EXERCISE DIRECTIONS: Please give the data again in full, exactly as it reads.
--- RAW DATA ---
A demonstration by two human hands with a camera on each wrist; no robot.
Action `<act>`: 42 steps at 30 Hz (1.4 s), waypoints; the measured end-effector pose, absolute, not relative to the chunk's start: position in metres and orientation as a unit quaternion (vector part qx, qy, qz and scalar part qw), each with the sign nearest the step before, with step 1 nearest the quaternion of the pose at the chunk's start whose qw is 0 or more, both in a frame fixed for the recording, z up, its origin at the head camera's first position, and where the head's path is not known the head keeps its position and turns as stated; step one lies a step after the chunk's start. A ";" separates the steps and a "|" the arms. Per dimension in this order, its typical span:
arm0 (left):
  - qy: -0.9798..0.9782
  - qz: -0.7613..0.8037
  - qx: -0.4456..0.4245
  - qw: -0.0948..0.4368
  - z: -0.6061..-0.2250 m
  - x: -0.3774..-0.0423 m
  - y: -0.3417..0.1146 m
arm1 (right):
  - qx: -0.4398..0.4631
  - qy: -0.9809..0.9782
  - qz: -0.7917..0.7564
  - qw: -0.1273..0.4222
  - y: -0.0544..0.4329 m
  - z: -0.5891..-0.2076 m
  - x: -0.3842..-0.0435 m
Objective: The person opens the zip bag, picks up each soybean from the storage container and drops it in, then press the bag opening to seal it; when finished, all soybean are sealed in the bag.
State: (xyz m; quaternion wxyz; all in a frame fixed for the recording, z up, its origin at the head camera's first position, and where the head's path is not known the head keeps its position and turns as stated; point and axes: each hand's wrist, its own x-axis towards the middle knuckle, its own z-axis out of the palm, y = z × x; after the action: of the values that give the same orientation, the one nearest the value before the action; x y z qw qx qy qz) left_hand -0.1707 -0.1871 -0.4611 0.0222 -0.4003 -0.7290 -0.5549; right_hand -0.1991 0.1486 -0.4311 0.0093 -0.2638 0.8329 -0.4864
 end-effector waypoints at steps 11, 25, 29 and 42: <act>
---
RESULT OF THE TASK:
A demonstration by two human hands with a camera on each wrist; no robot.
Action `<act>`: 42 steps at 30 Hz (1.4 s), waypoints; the measured end-effector pose, absolute, not relative to the chunk's start: position in metres and orientation as a unit quaternion (vector part qx, qy, qz and scalar part qw), each with the sign nearest the step before, with step 1 nearest the quaternion of the pose at the chunk's start whose qw is 0 or more, both in a frame fixed for the recording, z up, its origin at the head camera's first position, and where the head's path is not known the head keeps its position and turns as stated; step one lies a step after the chunk's start. A ";" separates the steps and a "|" the arms. Per dimension in this order, its typical span:
arm0 (left):
  - qy: -0.9798..0.9782
  - qz: -0.7613..0.8037
  - qx: -0.4456..0.4245
  - qw: -0.0948..0.4368
  - z: -0.6061..-0.2250 m
  - x: -0.3774..-0.0423 m
  - y: -0.3417..0.1146 m
arm1 (right):
  - qx: -0.4398..0.4631
  - qy: -0.9809..0.9782
  - qz: -0.7917..0.7564
  - qw: -0.1273..0.4222
  - y: -0.0544..0.4329 m
  - z: -0.5891..-0.2076 m
  - x: -0.3842..-0.0435 m
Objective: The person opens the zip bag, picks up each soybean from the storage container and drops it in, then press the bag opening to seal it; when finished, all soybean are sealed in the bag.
State: (xyz m; quaternion wxyz; all in a frame fixed for the recording, z up, its origin at the head camera's first position, and where the head's path is not known the head keeps its position and turns as stated; point and axes: each hand's wrist, its own x-axis towards the middle knuckle, its own z-axis out of the palm, y = z × x; after the action: of the values that give the same orientation, the one nearest the value before the action; x y z qw qx qy qz) left_hand -0.1707 -0.1871 -0.4611 0.0222 -0.4003 -0.7290 -0.5549; right_hand -0.1991 0.1486 -0.4311 0.0093 -0.2638 0.8329 -0.4864
 end-effector waypoints at steps 11, 25, 29 and 42: <act>

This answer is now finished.